What makes Lost Souls worth hearing is its ability to back up the biker image with music that typically revs ahead at full power, yet contains enough nuance to avoid turning into a motor-minded cliche.

The band’s self-financed debut album, “Howlin’ at the Moon,” which is due out in July, has its share of songs based in biker myths. In several swaggering numbers, hard-living heroes drive their decidedly phallic machines along a fast-lane of sex and danger until they fly over the edge of sense and restraint into some vroom-vroom Valhalla. That may sound like typical hard-rock myth-making, but Lost Souls carries it off with an unpretentious musical mix of punk rhythms, metal guitar accents and a firm blues-rock grounding.

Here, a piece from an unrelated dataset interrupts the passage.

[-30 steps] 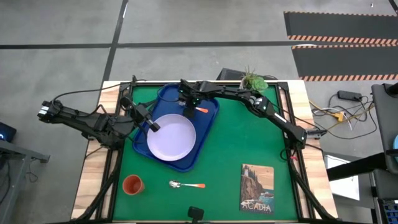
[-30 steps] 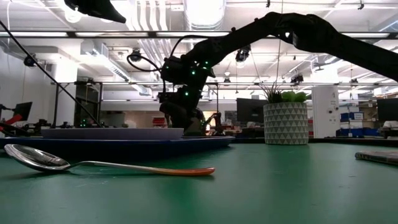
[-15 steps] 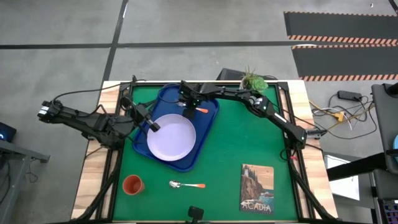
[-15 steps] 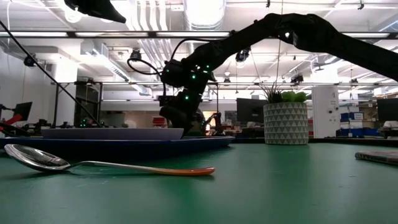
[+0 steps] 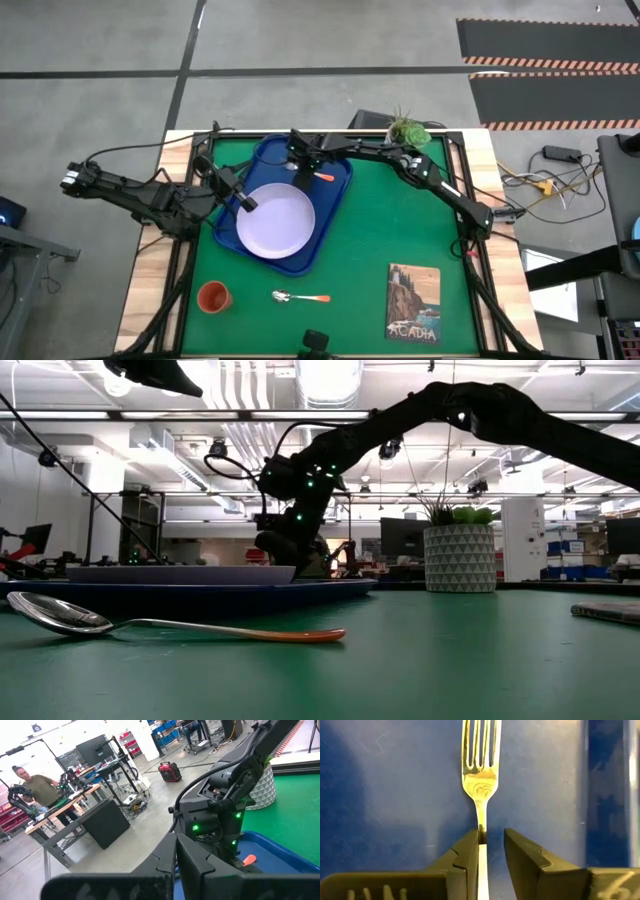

Malone’s gliding runs on vibraphone lend a welcome surprise element. If Atchison’s swarming, throbbing, multitracked guitars evoke the engine’s heavy roar, the fast swirl of the vibes describes another dimension of the motorcyclist’s experience: the airy sensation of moving through the whipping wind.

In their album’s best moments, Lost Souls move beyond biker-hero braggadocio with songs such as “Doors Open In,” a punk - influenced anthem about being treated as an outcast. The furthest departures from biker rock are gripping highlights.

“Death Mask” is a dramatic epic that surges like the Allman Brothers Band in full flight as it moves with mystery and frenzy through a nightmarish scenario crafted by Malone, the band’s lyricist. “Sonja” is a stately elegy that offers a detailed, close-in glimpse of a heroin addicts’ den. Singing in a cracked and gravelly slur, Malone sounds wrapped in a narcotized haze, where the pain of life recedes, lingering in view, but no longer mattering. It’s an exceptionally moving, tender and poetic account of the pain-and-escape cycle that underlies drug abuse.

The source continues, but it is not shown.